Miller estimates the broader private credit market has grown as large as $2 trillion.
The extension of private credit, of which direct lending is a key part, has increased since the financial crisis as stricter regulations made it more expensive for banks to finance risky loans for debt-ridden companies.
Activity has surged in the last two years. As banks’ capital got tied up in risky loans and interest rates rose, groups of banks were able to provide less financing via traditional syndicated loans. Private lenders such as Ares Management (NYSE:), KKR and Blackstone (NYSE:) swept in.
Still, Wall Street banks have found ways to participate in the new market by gathering money for loans from investors instead of using their own balance sheets.
Goldman Sachs CEO David Solomon told analysts this month that the bank seeks to raise $40 billion to $50 billion in alternative funds this year. A large chunk of that will be dedicated to private credit, according to a source familiar with the matter.
JPMorgan has set aside $10 billion of its own capital for private credit, sources familiar with the matter said. It is also seeking capital from outside investors, keen to partner the bank for the segment, one of the sources said.
JPMorgan declined to comment on its plans.
Wells Fargo teamed up with private equity firm Centerbridge Partners to build a business focused on direct lending to midsize, family-owned and private companies in North America.
With market participants increasingly expecting the Federal Reserve to cut interest rates, traditional banks are starting to become more competitive in loan markets versus to direct lenders, said Jeff Levin, Morgan Stanley’s co-head of North America private credit and head of direct lending.
Lower rates will enable banks to charge companies less in interest for risky loans than private credit participants, who typically charge more. And cheaper borrowing costs are likely to spur more economic activity and dealmaking in general, another factor that could spur activity for banks.
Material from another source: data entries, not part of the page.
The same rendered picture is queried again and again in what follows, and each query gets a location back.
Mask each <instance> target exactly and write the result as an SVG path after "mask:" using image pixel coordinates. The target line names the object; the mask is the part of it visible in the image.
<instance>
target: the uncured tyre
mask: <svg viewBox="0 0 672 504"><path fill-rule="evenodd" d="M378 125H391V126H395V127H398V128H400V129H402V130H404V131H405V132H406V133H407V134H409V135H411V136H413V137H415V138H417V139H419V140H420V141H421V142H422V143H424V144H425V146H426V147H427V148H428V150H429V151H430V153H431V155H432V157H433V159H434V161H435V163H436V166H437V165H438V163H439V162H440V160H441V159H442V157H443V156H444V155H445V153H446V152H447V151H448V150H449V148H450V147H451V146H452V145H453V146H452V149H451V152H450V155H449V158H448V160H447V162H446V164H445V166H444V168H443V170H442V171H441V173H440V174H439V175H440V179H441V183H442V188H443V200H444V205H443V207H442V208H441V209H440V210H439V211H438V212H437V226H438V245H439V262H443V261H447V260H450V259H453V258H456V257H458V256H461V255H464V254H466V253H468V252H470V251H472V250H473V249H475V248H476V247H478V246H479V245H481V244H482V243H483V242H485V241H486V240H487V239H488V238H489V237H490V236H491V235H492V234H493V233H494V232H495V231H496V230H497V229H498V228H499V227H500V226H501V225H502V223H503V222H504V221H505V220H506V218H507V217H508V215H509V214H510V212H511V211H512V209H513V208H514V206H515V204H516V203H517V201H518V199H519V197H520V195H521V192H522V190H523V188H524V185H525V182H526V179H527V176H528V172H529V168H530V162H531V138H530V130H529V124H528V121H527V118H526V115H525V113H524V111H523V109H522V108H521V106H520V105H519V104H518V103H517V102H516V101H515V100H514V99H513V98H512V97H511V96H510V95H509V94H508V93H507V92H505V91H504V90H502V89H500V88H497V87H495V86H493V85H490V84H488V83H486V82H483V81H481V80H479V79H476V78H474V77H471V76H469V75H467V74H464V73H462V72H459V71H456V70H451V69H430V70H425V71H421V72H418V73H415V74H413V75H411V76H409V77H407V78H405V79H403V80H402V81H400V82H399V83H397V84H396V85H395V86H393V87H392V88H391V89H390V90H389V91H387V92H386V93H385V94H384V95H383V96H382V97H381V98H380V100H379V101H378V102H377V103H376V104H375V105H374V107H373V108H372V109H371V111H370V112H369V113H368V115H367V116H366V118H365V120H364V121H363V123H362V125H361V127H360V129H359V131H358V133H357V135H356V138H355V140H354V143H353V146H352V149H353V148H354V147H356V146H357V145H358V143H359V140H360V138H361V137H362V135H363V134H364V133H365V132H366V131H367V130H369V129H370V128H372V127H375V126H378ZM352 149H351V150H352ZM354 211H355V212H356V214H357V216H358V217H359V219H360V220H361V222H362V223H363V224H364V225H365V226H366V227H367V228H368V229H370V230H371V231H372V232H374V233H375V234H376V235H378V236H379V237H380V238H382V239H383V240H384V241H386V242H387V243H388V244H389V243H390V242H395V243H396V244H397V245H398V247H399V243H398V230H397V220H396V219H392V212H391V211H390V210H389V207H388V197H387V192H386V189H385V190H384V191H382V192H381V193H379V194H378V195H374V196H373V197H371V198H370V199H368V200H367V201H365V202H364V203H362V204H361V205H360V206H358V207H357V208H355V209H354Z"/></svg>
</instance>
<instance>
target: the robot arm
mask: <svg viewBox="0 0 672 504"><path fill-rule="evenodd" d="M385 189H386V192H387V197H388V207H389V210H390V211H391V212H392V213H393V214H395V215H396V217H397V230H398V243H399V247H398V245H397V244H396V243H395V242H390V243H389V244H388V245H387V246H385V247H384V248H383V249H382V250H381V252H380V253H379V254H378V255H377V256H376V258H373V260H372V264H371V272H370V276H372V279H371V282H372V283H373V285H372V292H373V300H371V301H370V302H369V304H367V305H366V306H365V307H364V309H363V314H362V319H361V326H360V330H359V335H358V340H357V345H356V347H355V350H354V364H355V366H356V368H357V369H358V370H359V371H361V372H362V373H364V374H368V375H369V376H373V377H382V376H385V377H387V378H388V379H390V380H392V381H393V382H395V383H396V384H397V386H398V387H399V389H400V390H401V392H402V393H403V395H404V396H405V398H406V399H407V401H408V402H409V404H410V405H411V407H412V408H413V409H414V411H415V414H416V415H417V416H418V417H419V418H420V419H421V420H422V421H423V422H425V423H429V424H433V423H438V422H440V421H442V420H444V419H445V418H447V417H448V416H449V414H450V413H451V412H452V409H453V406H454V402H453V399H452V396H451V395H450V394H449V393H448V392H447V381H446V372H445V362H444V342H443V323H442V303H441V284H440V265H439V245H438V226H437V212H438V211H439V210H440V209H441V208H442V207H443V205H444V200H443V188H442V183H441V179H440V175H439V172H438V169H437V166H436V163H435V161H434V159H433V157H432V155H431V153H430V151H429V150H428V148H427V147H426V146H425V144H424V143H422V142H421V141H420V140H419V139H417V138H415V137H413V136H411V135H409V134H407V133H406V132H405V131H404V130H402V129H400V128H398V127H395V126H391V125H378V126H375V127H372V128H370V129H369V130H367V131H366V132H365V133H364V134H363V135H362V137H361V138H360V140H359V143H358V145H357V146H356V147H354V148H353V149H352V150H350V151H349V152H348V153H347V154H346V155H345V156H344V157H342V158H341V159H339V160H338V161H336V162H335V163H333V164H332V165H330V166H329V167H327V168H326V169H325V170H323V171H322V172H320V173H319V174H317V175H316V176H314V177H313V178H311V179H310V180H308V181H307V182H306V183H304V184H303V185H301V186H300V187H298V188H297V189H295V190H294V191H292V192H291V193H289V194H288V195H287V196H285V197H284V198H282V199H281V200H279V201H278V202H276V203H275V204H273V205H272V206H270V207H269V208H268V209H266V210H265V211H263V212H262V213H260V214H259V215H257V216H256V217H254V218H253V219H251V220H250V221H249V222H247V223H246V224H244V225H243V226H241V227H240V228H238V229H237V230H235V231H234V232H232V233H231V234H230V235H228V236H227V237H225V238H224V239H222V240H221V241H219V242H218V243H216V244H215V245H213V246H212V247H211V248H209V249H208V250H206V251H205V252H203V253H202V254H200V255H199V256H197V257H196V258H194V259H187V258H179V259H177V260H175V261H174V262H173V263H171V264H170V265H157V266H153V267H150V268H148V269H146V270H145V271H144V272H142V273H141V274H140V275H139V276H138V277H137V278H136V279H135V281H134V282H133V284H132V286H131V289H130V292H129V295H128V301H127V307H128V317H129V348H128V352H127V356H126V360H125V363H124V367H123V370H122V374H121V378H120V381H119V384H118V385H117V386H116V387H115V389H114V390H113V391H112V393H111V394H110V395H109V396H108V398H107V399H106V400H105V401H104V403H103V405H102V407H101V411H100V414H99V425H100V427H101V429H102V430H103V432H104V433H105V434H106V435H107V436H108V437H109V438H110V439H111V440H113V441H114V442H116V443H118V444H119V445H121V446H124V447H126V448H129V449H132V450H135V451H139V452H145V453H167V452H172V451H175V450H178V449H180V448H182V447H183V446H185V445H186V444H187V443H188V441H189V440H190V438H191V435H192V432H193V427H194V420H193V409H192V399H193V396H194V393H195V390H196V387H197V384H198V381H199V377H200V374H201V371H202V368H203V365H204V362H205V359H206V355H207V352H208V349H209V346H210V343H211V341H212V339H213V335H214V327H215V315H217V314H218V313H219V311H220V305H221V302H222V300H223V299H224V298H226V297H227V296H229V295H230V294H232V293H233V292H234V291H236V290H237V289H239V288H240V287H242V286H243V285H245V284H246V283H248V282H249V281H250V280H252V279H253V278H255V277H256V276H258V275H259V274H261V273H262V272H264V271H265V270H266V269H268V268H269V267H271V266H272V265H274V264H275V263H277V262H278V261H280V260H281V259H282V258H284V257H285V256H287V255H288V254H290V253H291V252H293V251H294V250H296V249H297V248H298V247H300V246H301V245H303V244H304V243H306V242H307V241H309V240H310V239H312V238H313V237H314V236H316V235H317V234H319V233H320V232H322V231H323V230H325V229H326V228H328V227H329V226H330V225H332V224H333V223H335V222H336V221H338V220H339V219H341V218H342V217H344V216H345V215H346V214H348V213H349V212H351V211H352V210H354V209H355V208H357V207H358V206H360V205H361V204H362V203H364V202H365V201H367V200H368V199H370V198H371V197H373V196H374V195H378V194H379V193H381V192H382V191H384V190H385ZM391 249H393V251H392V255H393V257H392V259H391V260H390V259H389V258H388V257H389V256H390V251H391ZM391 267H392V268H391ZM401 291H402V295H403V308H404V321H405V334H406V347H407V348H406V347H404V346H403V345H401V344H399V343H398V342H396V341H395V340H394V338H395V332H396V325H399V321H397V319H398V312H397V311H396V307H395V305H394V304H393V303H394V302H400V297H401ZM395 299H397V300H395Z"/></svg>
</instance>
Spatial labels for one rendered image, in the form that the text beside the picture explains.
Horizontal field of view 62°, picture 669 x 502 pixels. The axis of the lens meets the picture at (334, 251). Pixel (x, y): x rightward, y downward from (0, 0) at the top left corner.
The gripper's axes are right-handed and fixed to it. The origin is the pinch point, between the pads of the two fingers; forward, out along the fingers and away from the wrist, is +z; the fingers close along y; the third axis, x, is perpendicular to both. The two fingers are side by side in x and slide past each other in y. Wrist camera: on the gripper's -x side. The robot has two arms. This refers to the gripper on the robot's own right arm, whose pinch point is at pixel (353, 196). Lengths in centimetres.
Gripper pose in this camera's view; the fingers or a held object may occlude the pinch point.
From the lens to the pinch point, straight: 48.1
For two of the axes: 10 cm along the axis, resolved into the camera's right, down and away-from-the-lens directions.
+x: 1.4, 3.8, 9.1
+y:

“As the syndicated markets activity picks up and the banks become more aggressive, the share of private credit may decline among the large deals, but we will continue to see growth,” Levin said.
Morgan Stanley’s private credit group, housed in its asset management arm, has around 60 bankers that collaborate with investment bankers to originate loans.
Levin, who oversees a $16 billion private lending portfolio, said the loans are granted to companies ranging from mid-size to large corporations.